(To do)
Here the job is to transcribe the data verbatim while leaving each picture out.

(Recorded data)
□ □ □ □
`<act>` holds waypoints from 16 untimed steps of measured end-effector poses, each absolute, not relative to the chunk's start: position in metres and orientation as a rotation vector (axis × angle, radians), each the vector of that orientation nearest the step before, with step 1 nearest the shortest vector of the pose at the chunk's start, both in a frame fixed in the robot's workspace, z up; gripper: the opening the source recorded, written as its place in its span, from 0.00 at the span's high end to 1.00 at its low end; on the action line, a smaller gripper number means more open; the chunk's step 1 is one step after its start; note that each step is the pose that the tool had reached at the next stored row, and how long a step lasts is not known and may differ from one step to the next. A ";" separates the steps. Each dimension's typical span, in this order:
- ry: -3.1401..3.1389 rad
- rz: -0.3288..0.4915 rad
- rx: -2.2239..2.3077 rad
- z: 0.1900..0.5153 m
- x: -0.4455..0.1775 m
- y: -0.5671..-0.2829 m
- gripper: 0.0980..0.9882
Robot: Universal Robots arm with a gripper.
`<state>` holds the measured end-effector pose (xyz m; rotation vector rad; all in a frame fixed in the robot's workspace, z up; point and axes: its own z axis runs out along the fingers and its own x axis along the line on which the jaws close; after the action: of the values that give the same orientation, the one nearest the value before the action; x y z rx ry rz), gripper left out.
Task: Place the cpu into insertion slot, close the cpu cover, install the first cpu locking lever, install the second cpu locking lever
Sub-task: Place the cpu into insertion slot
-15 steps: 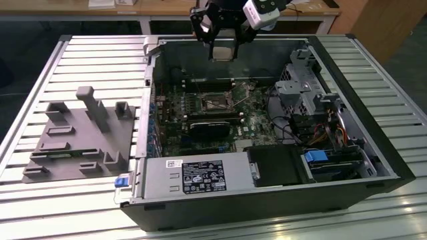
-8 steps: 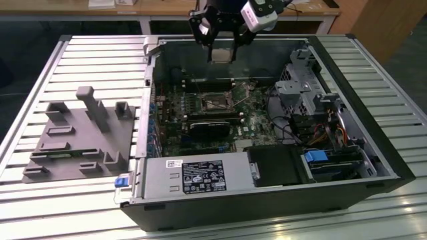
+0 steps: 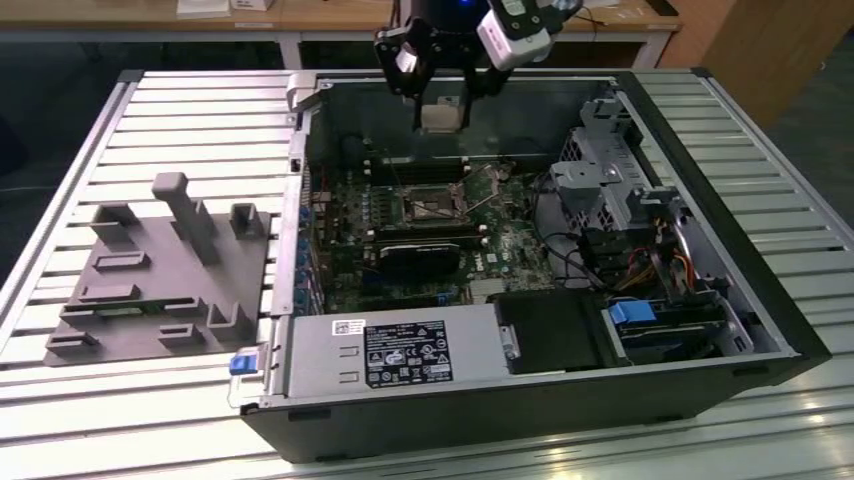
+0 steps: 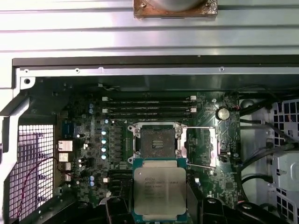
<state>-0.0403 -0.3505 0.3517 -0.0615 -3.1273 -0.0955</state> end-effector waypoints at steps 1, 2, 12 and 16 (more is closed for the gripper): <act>-3.128 -0.093 -0.077 0.351 -0.040 -0.350 0.50; -3.128 -0.093 -0.097 0.350 -0.040 -0.350 0.50; -3.113 -0.092 -0.368 0.340 -0.040 -0.350 0.50; -3.101 -0.093 -0.483 0.335 -0.040 -0.350 0.50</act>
<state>-0.0403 -0.3505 0.3348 -0.4826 -3.1007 -0.0929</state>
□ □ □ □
(Result below)
`<act>` holds waypoints from 16 untimed steps of measured end-effector poses, each absolute, not relative to the chunk's start: position in metres and orientation as a rotation vector (axis × angle, radians), each the vector of that orientation nearest the step before, with step 1 nearest the shortest vector of the pose at the chunk's start, both in a frame fixed in the robot's workspace, z up; gripper: the opening the source recorded, written as its place in its span, from 0.00 at the span's high end to 1.00 at its low end; on the action line, a smaller gripper number means more open; the chunk's step 1 is one step after its start; note that each step is the pose that the tool had reached at the next stored row, and how long a step lasts is not known and may differ from one step to the next. A ";" separates the steps. Each dimension's typical span, in this order:
- ry: -3.1401..3.1389 rad
- rz: -0.3288..0.4915 rad
- rx: -2.2239..2.3077 rad
- z: 0.1900..0.5153 m
- x: -0.4455..0.1775 m
- y: -0.5671..-0.2829 m
- gripper: 0.0980..0.9882
Robot: Universal Robots arm with a gripper.
`<state>` holds the measured end-effector pose (xyz m; rotation vector rad; all in a frame fixed in the robot's workspace, z up; point and axes: its own z axis runs out along the fingers and its own x axis along the line on which the jaws close; after the action: of the values that give the same orientation, the one nearest the value before the action; x y z rx ry rz), gripper left out.
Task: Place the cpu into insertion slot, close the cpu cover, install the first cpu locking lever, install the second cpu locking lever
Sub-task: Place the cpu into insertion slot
-15 steps: 
-8 steps: 
+0 steps: 
+0 steps: 
<state>-0.0403 -0.3505 0.3517 -0.0615 -3.1273 -0.0955</state> end-effector waypoints at steps 1, 2, 12 and 16 (more is closed for the gripper): <act>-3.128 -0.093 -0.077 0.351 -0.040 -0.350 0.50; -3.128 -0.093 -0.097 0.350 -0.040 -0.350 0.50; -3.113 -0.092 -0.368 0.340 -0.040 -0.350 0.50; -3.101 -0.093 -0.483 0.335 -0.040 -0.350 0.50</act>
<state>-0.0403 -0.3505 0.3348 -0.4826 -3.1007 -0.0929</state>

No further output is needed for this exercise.